UMUT, özgüven ve kolektif çalışma kültürü, geleceği belirleyen en önemli dinamiktir. En güçlü saldırılara karşı koyabilecek en güçlü savunma sistemi, geleceğe inançla sarılmak ve umutla çalışmaktır. Tarih, determinist bir anlayışla, kurallı bir şekilde gelişseydi, yarını belirleyen kuralları kim koyacaktı? Tarihin insanlığın yararına dönük ilerlediğine dair bir kanıt belki de bu yüzden yoktur. Mademki insanlık tarihi kaotik bir yapıda gelişmekte, o zaman kaosun dinamiklerini nasıl belirleyebiliriz?

Determinizm, belirlenircilik veya belirlenimlilik, evreninin işleyişinin, evrende gerçekleşen olayların çeşitli bilimsel yasalarla, örneğin fizik yasaları ile belirlenmiş olduğunu ve bu belirlenmiş olayların gerçekleşmelerinin zorunlu olduğunu öne süren öğretidir.

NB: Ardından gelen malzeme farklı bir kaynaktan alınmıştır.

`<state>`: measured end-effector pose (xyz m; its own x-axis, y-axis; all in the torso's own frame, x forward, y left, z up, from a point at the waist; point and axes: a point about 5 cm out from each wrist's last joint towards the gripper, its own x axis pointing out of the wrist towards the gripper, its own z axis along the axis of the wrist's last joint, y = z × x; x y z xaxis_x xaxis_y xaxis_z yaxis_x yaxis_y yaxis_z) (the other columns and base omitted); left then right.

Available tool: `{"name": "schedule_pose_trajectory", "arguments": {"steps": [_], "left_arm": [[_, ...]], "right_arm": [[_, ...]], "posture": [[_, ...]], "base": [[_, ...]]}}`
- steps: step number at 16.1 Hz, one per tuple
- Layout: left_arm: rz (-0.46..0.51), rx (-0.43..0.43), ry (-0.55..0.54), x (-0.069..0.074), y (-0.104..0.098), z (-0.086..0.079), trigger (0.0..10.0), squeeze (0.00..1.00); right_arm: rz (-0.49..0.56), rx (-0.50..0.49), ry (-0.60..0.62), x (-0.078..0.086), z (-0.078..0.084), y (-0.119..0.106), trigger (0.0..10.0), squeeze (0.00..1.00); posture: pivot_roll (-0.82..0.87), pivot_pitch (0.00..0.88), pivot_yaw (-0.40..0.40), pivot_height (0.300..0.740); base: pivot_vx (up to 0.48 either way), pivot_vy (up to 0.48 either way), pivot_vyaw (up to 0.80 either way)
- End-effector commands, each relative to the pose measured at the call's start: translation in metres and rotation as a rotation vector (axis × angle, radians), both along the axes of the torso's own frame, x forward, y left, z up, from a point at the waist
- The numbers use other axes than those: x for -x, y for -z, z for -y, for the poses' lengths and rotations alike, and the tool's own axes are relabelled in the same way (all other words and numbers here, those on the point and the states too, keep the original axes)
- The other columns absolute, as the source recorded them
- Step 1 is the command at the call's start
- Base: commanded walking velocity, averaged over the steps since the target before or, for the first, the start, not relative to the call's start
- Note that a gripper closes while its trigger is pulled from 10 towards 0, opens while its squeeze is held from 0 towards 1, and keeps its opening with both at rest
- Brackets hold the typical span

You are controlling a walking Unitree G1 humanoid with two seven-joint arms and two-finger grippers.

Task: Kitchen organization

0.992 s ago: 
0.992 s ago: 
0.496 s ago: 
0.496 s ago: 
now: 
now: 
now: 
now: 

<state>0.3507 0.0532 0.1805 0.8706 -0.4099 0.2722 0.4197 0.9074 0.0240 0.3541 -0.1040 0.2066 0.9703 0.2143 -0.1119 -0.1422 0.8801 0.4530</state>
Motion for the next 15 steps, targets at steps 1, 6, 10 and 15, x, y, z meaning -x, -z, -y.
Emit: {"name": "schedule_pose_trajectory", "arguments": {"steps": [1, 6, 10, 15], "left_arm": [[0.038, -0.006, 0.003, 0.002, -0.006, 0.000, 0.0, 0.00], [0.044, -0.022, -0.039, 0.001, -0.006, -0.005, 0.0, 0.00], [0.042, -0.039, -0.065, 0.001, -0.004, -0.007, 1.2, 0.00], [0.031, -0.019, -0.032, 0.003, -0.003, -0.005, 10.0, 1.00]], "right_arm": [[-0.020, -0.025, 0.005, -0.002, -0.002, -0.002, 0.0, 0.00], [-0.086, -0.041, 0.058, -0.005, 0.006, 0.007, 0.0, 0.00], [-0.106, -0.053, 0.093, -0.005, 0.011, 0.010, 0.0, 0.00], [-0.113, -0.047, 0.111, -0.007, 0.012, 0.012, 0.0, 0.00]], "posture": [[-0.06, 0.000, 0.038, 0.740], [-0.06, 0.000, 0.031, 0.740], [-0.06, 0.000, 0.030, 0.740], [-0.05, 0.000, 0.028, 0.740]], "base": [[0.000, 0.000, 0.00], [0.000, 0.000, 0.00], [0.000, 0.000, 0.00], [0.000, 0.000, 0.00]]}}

Yuval Noah Harari, “Sapiens” adlı kitabında “insan türünün kısa bir tarihi”nden bahsederken, “Tarih determinist bir bakışla açıklanamaz. Tarih, çok fazla olayın karmaşık bir biçimde etkileşimi ile kaotik bir biçimde gelişir, yani öngörülemezdir” der ve tarihin determinist bir anlayışla öngörülemeyeceğini, kaotik bir sistem ile geliştiğini vurgular. Bu kaotik sistemleri kabaca ikiye ayırır: (1) Hava olayları gibi kaotik olmasına rağmen modellenebilen ve sonuçları tahmin edilebilen “birinci seviye kaotik sistemler” ve (2) “ikincisi seviye kaotik sistemler” olarak da öngörülere göre sonuçları değişen ve asla tam olarak tahmin edilemeyen sistemler (piyasa ekonomisi, siyâsî ve sosyal olaylar)…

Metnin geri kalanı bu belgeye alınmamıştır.